A su vez, varias asociaciones difunden en Internet el llamamiento de una de ellas, "Salvemos la hospitalidad", también contra la reforma prevista de la ley de Extranjería, aunque por razones completamente distintas. No aceptan que se castigue a los que permiten a los inmigrantes empadronarse en sus domicilios sólo con la intención de que puedan sacarse la tarjeta sanitaria o pedir plaza escolar. Temen que, a falta de empadronamiento, no puedan acudir al médico ni vacunarse. (Sí podrán ir a urgencias, contribuyendo así a la saturación de estos servicios hospitalarios). El Gobierno, que pretende evitar los pisos patera, hará bien en distinguir entre la hospitalidad altruista y aquellos titulares de domicilios que se lucran con el tráfico de personas. Es cierto que no empadronarse y carecer de cobertura sanitaria normal puede convertirse en un factor patógeno: los virus no respetan las normas de extranjería.
Porque las corrientes migratorias no van a detenerse repentinamente. Sean las de origen americano, que llegan por vía aérea, o la precaria navegación en barquichuelas, desde el continente africano. La crisis económica y la mayor vigilancia las ha frenado un poco, pero hay una inmensidad de personas a disposición de los traficantes; queda gente de sobra con ganas de trabajar y vivir en países donde la gente no nazca y muera condenada a la miseria o a vivir sin derechos. ¿Cómo responder a ello desde Europa? ¿Enviándolos a casa en grandes contingentes, para aplacar a los grupos políticos xenófobos e islamófobos? "La inmigración no es un grifo que puede abrirse y cerrarse a voluntad", sostiene Ángel Gurría, secretario general de la OCDE, quien recomienda mantener la puerta abierta a los trabajadores inmigrados para responder a las necesidades de mano de obra a largo plazo.
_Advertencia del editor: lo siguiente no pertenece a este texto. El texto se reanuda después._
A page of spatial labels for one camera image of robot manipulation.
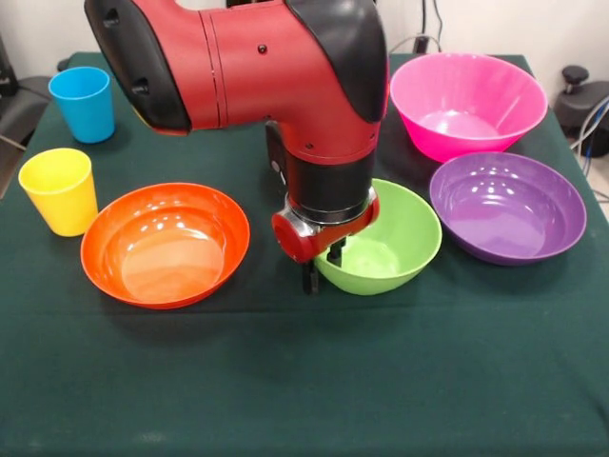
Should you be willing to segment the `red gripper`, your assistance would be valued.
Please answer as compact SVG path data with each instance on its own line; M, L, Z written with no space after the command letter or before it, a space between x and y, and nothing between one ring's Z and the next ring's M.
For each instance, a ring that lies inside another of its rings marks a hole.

Frente al aluvión de iniciativas de hecho y de derecho, diversas organizaciones no gubernamentales y otros grupos se apuntan a la resistencia. Por ejemplo, unos misioneros combonianos instalados cerca de Nápoles extienden permisos de estancia a inmigrantes sin papeles, con tampones que en vez del sello del Ministerio del Interior llevan la marca "del Señor". Uno de los religiosos entregados a tales menesteres se lo ha explicado al diario La Repubblica: tras 13 años de misión en África, acoger a africanos le parece una continuidad obligada de su labor anterior. Es su modo de oponerse a la penalización de los extranjeros en la región azotada por delincuencias tan autóctonas como la Camorra.
Anécdotas al margen, politizar el trato al inmigrante es el medio más seguro de enredar aún más el problema. Sería mucho mejor dedicar medios a luchar contra el tráfico de personas. Sabemos más de la política contra los accidentes de carretera que de gente detenida y condenada por traer irregularmente a inmigrantes; empezando por las redes que aportan mujeres, cínicamente llamadas "carne fresca", al ejercicio de la prostitución. Rara vez se sabe de los apoyos con que cuentan estos tráficos en territorio europeo. Implicar a la sociedad en ese combate sería más constructivo que entregarse al populismo: aquí sí que debería dotarse de los poderes precisos a la justicia y a la policía. Una política de inmigración democráticamente acordada y de ayuda a los países de donde viene costaría menos dinero y menos desgarro social que nuevas líneas Maginot destinadas a cerrarles el paso. Además, ahorraría motivos de cizaña al emponzoñado debate europeo sobre la cuestión migratoria.